Part of Explaining the power of systems thinking practices using reference frames.

Levenchuk stresses in the book that system breakdowns should be shared/agreed upon/collaboratively created by all people who work on the system. And while it's a truism that alignment reduces the need for micro-coordination in projects, the additional benefit of aligning on system breakdowns is that if team members and stakeholders all internalise them as singular Reference frames in their minds, communication becomes even more efficient and losses decrease. Communication without alignment on system breakdowns looks like this:

Vague/fuzzy/idiosyncratic topology of reference frames in the mind of person A → Language (as produced by person A: phrases, speech, text) → (losses in speaking/writing/reading/hearing) → Language (as perceived by person B) → Vague/fuzzy/idiosyncratic topology of reference frames in the mind of person B.

The problem here is that since the topology (and the set) of reference frames in the mind of person B is different from those in the mind of person A, any losses and mistakes are exacerbated. Also, in long chains of communication, person A → person B → person C, the message gets transformed because there is no shared internal "base" in the minds of these people. This is the Chinese whispers effect.
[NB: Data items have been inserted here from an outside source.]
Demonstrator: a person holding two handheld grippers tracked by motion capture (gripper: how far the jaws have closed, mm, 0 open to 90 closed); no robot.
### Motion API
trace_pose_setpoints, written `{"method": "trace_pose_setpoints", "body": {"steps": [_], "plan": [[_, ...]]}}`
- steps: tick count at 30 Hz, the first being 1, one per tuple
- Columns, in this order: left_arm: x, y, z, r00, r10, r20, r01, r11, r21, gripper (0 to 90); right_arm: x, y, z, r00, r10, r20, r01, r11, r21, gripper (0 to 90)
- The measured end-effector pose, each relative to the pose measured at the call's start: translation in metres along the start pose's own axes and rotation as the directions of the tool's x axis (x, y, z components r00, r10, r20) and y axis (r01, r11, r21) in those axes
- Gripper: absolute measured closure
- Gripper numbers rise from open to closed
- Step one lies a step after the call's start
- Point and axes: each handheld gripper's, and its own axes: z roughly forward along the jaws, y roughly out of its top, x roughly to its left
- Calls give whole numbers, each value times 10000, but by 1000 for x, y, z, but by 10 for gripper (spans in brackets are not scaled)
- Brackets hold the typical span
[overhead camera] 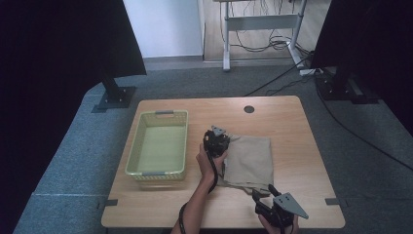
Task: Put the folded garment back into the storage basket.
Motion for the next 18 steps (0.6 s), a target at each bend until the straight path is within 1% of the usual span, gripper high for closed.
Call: {"method": "trace_pose_setpoints", "body": {"steps": [9, 10, 17, 18], "plan": [[0, -1, 1, 10000, 5, -24, -4, 10000, 51, 863, -2, 0, 2, 10000, -3, 23, 3, 9999, 118, 328], [1, 0, 1, 10000, 66, -31, -66, 9999, 113, 862, -4, 0, 4, 9999, 26, 99, -29, 9995, 317, 327], [1, -1, 2, 10000, 46, -32, -45, 9999, 154, 861, -7, 1, 6, 9998, -8, 197, -5, 9980, 634, 325], [1, -1, 2, 10000, 91, -28, -91, 9998, 176, 861, -8, 1, 7, 9998, -36, 216, 21, 9976, 691, 324]]}}
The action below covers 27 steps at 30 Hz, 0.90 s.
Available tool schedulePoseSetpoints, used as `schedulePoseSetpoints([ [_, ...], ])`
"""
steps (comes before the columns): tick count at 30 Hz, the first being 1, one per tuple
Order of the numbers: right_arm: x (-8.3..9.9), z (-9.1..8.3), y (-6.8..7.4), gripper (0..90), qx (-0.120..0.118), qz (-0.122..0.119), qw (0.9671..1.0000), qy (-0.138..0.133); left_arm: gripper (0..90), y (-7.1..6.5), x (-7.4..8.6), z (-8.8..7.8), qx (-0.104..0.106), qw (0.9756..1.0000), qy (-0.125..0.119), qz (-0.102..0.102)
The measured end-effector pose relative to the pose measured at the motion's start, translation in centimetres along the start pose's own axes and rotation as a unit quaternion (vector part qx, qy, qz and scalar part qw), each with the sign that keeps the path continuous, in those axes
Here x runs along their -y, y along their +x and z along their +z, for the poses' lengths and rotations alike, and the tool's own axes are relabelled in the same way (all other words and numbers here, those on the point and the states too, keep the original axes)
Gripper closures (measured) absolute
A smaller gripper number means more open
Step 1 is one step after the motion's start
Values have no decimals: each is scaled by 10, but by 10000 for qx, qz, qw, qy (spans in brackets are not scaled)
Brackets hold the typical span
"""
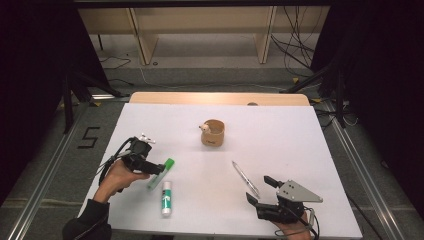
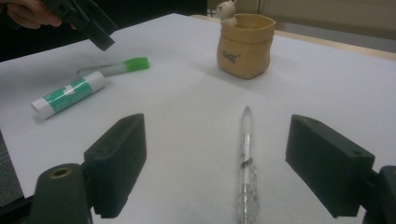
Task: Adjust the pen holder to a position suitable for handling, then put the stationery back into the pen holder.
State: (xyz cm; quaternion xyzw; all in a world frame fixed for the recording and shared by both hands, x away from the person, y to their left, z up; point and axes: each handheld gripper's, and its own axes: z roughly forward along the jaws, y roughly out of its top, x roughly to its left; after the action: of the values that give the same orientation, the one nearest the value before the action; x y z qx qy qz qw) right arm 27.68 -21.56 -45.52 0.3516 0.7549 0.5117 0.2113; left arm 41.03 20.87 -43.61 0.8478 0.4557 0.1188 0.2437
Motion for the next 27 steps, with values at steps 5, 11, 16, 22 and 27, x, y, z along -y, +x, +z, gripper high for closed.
schedulePoseSetpoints([
  [5,0,0,0,212,21,7,10000,5,163,2,4,-2,-77,9999,113,77],
  [11,0,1,0,213,36,-26,10000,11,164,1,7,0,-87,9995,280,121],
  [16,0,2,0,212,9,-41,10000,34,167,1,8,1,-53,9988,434,204],
  [22,0,2,1,212,21,-43,10000,39,190,0,12,5,-58,9975,655,258],
  [27,0,4,0,212,3,-53,10000,66,231,-1,13,6,27,9961,822,306],
])
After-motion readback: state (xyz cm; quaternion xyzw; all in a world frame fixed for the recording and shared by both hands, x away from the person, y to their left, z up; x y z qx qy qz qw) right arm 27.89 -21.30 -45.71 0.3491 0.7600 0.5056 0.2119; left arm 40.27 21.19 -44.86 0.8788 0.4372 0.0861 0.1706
When, on the contrary, people have similar reference frames of system breakdowns in their minds, mistakes during communication are likely contained much better: the receiver needs to "pigeonhole" the message into the same topology of reference frames as from which it originated. Mistakes in the message (remember: a message is a pathway in or across the reference frames) should often be effectively "error-corrected" to the original message. Also, multi-stage communication when all people in the chain share a map of reference frames (system breakdowns) should be much more reliable: errors should not amplify as quickly as in the case when these people don't share reference frames.